Three Tips for First-Time Tax Filers

By NPMGAdmin

SGTaxSolutions.com SGTaxSolutions.com

(BPT) - Unless you majored in accounting, the thought of filing your own income tax return may evoke feelings similar to your first job interview. Though understandable, this is an unfounded fear, given the simple taxes most individuals have in their early to mid-20s and the easy digital tax programs available.

“All you need to file your own tax return is a little self-confidence, the desire to get your maximum refund, and a computer or mobile device," says TaxACT spokesperson Jessi Dolmage. “You're well qualified to do your taxes because you're the expert of your finances."

Follow these tips to successfully file your taxes for the first time and every year after that.

Don’t procrastinate.
Waiting until the last minute causes undue stress, and rushing increases the potential for typos and overlooked information. While you can do your taxes in one fell swoop, it's unnecessary. Online tax programs save as you go, so you can stop and finish at your leisure. You may reap benefits from starting early because many tax programs point out potential savings requiring action before December 31 or April 15.

Compare tax products before using them.
Read expert and user reviews. Look at the situations and tax forms each includes, as some require you to upgrade for certain forms. If you have to file a state return, compare prices. Using a mobile filing app? Choose one that also provides access to your data on a browser for convenience and peace of mind in case you lose your smartphone or tablet.
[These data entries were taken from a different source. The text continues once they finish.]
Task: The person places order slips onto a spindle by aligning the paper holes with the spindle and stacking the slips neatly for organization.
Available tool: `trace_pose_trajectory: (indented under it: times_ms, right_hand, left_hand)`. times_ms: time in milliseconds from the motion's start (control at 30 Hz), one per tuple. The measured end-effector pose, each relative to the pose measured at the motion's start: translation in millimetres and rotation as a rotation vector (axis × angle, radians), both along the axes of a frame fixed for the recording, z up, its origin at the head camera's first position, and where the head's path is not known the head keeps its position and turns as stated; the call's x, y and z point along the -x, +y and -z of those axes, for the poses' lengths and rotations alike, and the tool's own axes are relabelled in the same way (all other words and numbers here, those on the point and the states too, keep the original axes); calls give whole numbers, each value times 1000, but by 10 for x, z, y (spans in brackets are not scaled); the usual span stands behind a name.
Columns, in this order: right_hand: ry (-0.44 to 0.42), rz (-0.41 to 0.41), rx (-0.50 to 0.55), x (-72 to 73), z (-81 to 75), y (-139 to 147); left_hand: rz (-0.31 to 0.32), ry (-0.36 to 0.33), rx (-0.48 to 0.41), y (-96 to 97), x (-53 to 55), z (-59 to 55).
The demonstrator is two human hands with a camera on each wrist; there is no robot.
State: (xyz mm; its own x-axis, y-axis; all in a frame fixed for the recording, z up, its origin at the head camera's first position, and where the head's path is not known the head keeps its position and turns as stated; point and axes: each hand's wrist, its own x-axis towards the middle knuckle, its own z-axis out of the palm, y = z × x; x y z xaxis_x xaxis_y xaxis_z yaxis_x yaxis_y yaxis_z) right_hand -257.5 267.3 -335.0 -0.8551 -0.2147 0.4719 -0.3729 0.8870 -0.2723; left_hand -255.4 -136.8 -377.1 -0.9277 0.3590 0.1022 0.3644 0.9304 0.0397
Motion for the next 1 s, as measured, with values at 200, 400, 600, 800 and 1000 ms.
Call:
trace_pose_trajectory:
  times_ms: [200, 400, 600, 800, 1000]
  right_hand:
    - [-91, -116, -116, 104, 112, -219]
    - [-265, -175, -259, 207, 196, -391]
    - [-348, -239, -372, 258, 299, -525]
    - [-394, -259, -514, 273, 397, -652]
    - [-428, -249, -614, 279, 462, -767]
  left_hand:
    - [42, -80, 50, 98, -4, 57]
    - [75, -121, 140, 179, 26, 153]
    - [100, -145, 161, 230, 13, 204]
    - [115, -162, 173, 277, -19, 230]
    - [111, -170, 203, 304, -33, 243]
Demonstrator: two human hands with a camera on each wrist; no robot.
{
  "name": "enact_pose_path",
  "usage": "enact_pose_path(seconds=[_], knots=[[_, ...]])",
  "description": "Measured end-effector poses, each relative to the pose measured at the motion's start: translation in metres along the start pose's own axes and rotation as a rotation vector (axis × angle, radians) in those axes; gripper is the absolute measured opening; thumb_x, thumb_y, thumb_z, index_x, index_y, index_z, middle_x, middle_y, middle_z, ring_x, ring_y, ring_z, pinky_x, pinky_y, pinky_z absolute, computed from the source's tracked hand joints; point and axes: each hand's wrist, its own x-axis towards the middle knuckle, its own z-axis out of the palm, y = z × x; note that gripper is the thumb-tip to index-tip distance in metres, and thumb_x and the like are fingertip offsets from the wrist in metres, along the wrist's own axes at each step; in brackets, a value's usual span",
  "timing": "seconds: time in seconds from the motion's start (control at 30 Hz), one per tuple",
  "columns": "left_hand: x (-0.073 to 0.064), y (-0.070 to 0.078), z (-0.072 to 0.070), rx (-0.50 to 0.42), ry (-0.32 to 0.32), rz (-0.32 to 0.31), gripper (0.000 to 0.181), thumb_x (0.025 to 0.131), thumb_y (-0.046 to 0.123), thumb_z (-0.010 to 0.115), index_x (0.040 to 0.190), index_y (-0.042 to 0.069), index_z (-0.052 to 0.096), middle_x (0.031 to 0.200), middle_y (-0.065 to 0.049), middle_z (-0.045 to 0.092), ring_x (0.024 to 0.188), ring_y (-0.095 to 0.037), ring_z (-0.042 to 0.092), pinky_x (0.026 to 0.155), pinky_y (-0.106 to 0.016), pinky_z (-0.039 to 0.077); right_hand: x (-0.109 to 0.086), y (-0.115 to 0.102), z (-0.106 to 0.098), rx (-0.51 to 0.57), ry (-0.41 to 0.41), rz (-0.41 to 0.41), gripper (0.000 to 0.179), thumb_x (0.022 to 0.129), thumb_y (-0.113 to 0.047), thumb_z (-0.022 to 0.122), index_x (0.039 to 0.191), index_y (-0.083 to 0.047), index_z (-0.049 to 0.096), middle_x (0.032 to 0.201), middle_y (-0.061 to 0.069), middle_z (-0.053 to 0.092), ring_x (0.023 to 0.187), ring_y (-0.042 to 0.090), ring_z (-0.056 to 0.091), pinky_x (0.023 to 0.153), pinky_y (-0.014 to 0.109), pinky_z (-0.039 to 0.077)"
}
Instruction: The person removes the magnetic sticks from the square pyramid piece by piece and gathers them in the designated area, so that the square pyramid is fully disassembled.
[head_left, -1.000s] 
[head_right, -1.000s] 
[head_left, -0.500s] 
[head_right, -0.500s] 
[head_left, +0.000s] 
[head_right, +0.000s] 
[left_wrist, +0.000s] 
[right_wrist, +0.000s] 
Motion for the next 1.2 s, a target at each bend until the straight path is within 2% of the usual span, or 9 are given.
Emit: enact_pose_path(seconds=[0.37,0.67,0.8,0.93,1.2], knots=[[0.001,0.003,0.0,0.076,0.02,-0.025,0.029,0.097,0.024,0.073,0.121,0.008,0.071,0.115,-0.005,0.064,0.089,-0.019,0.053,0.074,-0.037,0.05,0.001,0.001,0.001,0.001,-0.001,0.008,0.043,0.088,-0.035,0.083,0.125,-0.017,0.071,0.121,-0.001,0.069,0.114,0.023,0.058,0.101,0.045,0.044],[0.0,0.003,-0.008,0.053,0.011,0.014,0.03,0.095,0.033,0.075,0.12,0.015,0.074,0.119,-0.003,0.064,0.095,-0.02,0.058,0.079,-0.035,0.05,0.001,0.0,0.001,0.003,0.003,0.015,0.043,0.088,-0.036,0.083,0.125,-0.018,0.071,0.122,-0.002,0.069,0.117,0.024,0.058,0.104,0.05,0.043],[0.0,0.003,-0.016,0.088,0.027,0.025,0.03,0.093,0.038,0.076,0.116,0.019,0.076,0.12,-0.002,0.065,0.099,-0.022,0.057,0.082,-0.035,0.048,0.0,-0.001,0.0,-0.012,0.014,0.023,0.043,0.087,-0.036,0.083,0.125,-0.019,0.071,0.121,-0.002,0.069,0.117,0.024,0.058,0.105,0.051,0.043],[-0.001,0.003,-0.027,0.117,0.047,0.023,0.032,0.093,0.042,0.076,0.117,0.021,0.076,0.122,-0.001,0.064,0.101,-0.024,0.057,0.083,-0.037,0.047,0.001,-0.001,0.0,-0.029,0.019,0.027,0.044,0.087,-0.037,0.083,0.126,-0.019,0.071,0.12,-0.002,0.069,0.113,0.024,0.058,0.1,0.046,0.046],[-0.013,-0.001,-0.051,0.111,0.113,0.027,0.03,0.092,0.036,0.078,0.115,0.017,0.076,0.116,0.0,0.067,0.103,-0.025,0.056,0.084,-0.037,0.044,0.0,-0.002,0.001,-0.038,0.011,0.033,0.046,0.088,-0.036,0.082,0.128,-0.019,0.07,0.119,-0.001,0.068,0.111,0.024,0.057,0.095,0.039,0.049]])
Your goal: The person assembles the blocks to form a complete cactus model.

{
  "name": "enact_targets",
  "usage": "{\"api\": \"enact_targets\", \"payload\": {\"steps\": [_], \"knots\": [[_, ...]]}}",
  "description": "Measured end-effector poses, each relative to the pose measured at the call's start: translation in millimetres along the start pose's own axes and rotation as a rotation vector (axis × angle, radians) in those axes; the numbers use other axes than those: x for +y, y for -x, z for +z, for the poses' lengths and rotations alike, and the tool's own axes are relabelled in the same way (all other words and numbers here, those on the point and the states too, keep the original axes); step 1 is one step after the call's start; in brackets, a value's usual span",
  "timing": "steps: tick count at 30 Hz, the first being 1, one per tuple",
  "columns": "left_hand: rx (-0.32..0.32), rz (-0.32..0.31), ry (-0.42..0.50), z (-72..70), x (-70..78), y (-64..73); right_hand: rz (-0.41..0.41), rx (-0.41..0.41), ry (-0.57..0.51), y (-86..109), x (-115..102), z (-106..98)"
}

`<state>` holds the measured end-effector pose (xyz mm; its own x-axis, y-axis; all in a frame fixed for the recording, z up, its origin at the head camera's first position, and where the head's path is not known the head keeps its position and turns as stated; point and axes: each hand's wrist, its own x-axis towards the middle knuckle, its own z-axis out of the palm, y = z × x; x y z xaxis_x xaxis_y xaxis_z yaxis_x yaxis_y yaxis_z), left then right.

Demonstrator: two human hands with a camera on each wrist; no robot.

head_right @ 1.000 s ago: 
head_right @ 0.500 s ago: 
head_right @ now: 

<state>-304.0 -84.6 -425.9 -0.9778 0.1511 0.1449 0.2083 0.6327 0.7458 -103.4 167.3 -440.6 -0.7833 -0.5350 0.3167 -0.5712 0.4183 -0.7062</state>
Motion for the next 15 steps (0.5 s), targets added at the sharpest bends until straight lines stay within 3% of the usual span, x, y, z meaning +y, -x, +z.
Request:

Gather all forms and documents.
Before starting your return, compile all tax forms and documents, including:

  • Form W-2 from your employer (Received by January 31)
  • Form 1099 if you're self-employed or a contractor
  • Form 1098-E from your lender if you've paid student loan interest (Even if you don't receive this form, you can still deduct interest paid.)
  • Form 1098-T for tuition paid and scholarships or grants received
  • Statements for retirement savings accounts
  • Receipts for charitable donations

After filing, keep these papers or make electronic copies to save with a copy of your return.